> Exercise brief: For this exercise, copy the data exactly and omit any images.

[Extracted data entries]
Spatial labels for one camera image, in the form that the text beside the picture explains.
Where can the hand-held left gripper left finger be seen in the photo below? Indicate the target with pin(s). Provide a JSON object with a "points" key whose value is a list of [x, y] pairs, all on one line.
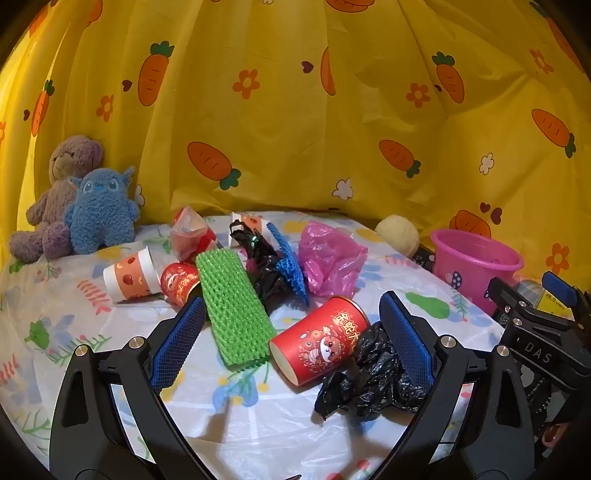
{"points": [[180, 341]]}

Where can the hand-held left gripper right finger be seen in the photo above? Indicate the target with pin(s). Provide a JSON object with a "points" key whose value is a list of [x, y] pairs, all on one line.
{"points": [[406, 341]]}

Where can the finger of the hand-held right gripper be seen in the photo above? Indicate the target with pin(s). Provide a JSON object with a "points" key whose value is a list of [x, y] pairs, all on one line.
{"points": [[505, 297], [561, 288]]}

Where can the pink plastic bucket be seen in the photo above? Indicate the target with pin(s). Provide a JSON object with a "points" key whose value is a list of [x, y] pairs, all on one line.
{"points": [[466, 272]]}

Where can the black plastic bag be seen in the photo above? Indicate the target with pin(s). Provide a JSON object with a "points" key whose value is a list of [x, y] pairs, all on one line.
{"points": [[265, 277], [369, 374]]}

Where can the small red paper cup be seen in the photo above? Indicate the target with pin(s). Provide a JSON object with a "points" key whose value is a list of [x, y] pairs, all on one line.
{"points": [[178, 281]]}

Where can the green foam net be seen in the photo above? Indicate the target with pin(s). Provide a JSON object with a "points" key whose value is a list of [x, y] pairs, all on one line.
{"points": [[231, 304]]}

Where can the white paper cup orange print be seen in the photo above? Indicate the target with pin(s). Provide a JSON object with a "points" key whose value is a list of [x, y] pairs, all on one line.
{"points": [[247, 220], [134, 277]]}

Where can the large red paper cup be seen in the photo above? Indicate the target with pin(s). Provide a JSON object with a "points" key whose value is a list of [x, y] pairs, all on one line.
{"points": [[318, 341]]}

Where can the red snack wrapper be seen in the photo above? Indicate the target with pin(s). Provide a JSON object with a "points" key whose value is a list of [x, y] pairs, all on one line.
{"points": [[189, 235]]}

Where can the pink plastic bag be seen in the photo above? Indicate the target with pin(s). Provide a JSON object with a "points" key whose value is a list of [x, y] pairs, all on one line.
{"points": [[328, 258]]}

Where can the blue foam net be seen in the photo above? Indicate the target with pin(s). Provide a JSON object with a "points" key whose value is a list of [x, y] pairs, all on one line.
{"points": [[288, 267]]}

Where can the person's right hand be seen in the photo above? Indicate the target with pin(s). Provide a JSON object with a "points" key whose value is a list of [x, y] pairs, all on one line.
{"points": [[554, 436]]}

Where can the pastel striped box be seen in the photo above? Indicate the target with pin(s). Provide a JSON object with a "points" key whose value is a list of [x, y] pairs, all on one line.
{"points": [[531, 293]]}

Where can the cream plush ball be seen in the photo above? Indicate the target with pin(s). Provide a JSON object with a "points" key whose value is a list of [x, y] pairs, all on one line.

> Solved problem:
Spatial labels for one camera image, in the form that the text beside the picture explains.
Where can the hand-held left gripper left finger be seen in the photo below? Indicate the target with pin(s). Provide a JSON object with a "points" key whose value is a list of [x, y] pairs, all on one line.
{"points": [[180, 341]]}

Where can the hand-held left gripper right finger be seen in the photo above? Indicate the target with pin(s). Provide a JSON object with a "points" key whose value is a list of [x, y] pairs, all on one line.
{"points": [[406, 341]]}

Where can the finger of the hand-held right gripper be seen in the photo above? Indicate the target with pin(s). Provide a JSON object with a "points" key whose value is a list of [x, y] pairs, all on one line.
{"points": [[505, 297], [561, 288]]}

Where can the pink plastic bucket be seen in the photo above? Indicate the target with pin(s). Provide a JSON object with a "points" key whose value is a list of [x, y] pairs, all on one line.
{"points": [[466, 272]]}

Where can the black plastic bag be seen in the photo above? Indicate the target with pin(s). Provide a JSON object with a "points" key whose value is a list of [x, y] pairs, all on one line.
{"points": [[265, 277], [369, 374]]}

Where can the small red paper cup be seen in the photo above? Indicate the target with pin(s). Provide a JSON object with a "points" key whose value is a list of [x, y] pairs, all on one line.
{"points": [[178, 281]]}

Where can the green foam net be seen in the photo above? Indicate the target with pin(s). Provide a JSON object with a "points" key whose value is a list of [x, y] pairs, all on one line.
{"points": [[231, 304]]}

Where can the white paper cup orange print be seen in the photo above? Indicate the target with pin(s). Provide a JSON object with a "points" key whose value is a list of [x, y] pairs, all on one line.
{"points": [[247, 220], [134, 277]]}

Where can the large red paper cup be seen in the photo above? Indicate the target with pin(s). Provide a JSON object with a "points" key whose value is a list of [x, y] pairs, all on one line.
{"points": [[318, 341]]}

Where can the red snack wrapper be seen in the photo above? Indicate the target with pin(s). Provide a JSON object with a "points" key whose value is a list of [x, y] pairs, all on one line.
{"points": [[189, 235]]}

Where can the pink plastic bag be seen in the photo above? Indicate the target with pin(s). Provide a JSON object with a "points" key whose value is a list of [x, y] pairs, all on one line.
{"points": [[328, 258]]}

Where can the blue foam net be seen in the photo above? Indicate the target with pin(s). Provide a JSON object with a "points" key whose value is a list of [x, y] pairs, all on one line.
{"points": [[288, 267]]}

Where can the person's right hand be seen in the photo above? Indicate the target with pin(s). Provide a JSON object with a "points" key whose value is a list of [x, y] pairs, all on one line.
{"points": [[554, 436]]}

Where can the pastel striped box be seen in the photo above? Indicate the target with pin(s). Provide a JSON object with a "points" key whose value is a list of [x, y] pairs, all on one line.
{"points": [[531, 293]]}

Where can the cream plush ball be seen in the photo above? Indicate the target with pin(s). Provide a JSON object with a "points" key whose value is a list of [x, y] pairs, all on one line.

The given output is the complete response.